Darrel sah sich kurz um und stellte fest, dass alle Plätze belegt waren. Alex hatte sich auf einer Bank neben Fiona niedergelassen, die Darrel schmachtend ansah. Seine Eltern und die Mitarbeiter hatten auf der Terrasse die Tische und Bänke aufgestellt. Die großen Bäume schützen vor der Sonne und der blühende Lavendel verteilte schon seit Tagen seinen Duft überall. An den Stellen, an denen die Sonne den ganzen Tag erbarmungslos auf die zarten Halme brannte, wurde aus dem Grün schnell ein helles Braun, was aber nicht hieß, dass kein Leben mehr vorhanden war. Sobald der Regen kam, dauerte es gewöhnlich nur wenige Tage und das Grün kehrte zurück. Lustlos ließ er sich neben Miss Norris nieder. Er als attraktiver Junggeselle saß neben einer Frau, die ihre besten Jahre bereits weit hinter sich gelassen hatte.

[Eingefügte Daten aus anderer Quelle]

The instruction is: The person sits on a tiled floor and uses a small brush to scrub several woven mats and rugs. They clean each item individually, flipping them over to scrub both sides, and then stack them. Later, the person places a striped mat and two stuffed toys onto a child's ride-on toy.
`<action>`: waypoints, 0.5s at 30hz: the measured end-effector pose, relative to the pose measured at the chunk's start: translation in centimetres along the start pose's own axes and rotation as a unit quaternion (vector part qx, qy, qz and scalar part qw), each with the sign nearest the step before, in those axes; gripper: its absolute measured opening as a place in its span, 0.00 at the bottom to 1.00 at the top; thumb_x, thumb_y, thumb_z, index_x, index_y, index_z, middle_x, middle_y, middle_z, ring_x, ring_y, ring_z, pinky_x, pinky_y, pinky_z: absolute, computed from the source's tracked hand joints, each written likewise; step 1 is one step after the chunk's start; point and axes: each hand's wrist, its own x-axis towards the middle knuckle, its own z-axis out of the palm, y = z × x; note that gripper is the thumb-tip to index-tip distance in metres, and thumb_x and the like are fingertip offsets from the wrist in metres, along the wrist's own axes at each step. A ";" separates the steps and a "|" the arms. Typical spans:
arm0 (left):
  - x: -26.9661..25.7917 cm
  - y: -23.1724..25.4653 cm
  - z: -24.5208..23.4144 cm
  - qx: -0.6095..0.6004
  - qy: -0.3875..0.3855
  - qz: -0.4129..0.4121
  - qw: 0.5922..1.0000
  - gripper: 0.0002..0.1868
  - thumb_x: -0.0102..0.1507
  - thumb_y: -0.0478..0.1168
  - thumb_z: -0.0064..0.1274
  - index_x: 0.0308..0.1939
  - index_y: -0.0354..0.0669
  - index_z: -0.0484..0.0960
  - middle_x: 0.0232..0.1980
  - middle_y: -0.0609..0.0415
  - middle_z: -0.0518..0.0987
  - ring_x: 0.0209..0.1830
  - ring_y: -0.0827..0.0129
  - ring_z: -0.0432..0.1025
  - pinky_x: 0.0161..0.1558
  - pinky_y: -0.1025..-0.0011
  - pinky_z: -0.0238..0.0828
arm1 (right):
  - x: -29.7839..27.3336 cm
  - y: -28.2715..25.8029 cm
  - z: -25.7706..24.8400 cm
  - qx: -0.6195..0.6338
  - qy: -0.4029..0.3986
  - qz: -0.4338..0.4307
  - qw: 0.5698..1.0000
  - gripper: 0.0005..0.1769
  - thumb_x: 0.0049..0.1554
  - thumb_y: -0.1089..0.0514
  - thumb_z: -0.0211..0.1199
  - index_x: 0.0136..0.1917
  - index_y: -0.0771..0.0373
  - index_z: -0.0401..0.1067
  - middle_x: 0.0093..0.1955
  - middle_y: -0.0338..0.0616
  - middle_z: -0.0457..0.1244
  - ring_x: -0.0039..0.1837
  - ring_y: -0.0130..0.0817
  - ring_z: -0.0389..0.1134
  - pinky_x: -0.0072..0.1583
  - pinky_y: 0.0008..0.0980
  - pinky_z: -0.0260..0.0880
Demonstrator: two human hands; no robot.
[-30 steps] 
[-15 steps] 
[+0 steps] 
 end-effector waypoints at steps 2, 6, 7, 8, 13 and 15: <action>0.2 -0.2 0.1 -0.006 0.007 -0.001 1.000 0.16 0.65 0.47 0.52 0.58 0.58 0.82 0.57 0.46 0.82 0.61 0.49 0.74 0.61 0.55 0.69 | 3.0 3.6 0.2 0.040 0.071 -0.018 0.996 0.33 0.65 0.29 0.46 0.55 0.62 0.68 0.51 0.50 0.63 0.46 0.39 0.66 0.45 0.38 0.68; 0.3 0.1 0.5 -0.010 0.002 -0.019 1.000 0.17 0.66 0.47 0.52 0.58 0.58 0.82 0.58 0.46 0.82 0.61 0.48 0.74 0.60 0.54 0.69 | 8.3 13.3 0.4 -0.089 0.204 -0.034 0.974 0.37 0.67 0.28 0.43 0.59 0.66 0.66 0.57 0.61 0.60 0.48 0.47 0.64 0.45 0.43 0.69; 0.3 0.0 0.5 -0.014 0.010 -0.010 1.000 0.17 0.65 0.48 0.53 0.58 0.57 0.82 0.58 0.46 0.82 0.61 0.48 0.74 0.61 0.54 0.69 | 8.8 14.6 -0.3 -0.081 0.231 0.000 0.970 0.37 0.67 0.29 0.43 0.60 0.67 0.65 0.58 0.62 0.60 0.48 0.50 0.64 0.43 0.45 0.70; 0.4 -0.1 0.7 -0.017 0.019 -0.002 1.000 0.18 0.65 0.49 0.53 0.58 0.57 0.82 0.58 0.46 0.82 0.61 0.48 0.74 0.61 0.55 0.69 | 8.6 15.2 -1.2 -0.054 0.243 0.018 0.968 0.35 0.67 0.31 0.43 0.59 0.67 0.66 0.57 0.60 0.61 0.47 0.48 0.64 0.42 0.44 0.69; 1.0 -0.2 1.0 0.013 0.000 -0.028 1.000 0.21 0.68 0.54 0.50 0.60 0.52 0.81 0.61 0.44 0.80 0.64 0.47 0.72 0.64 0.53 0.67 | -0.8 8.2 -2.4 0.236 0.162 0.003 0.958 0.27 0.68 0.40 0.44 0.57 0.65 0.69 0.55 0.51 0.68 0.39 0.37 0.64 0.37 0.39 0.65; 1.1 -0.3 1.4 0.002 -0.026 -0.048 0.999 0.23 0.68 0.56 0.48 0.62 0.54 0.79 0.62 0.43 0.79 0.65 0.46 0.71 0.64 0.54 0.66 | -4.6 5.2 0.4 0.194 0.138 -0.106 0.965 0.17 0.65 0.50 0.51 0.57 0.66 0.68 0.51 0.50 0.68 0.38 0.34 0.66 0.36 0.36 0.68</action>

Das makabere Auflachen konnte er im letzten Moment verhindern. Er starrte seine verschmutzten Turnschuhe an. Seine Jeans hatte ebenso, wie die Schuhe bereits bessere Zeiten erlebt. So würde er sich nicht in Melbourne zeigen können.

»Deine Eltern können stolz auf dich sein, Darrel«, platzte seine Sitznachbarin in seine Gedanken.

»Möglich«, erwiderte Darrel träge, ohne die Frau mit den fast weißen Haaren genauer anschauen.

»Es ist schön, dass du deinen Weg gehen willst, Darrel. Ich weiß noch, wie du als Kind auf deinem Pferd bei uns aufgetaucht bist, als man uns die Rinder gestohlen hat und du dem Sheriff helfen wolltest. Schon damals wolltest du zur Polizei.«

Vor Darrels Augen tauchten Erinnerungen auf, die er längst verdrängt hatte. Aber diese Erinnerungen hatten weniger mit dem Diebstahl der Rinder zu tun, als mit dem Ärger, den er sich von seinen Eltern eingeheimst hatte, als sie ihn gesucht hatten.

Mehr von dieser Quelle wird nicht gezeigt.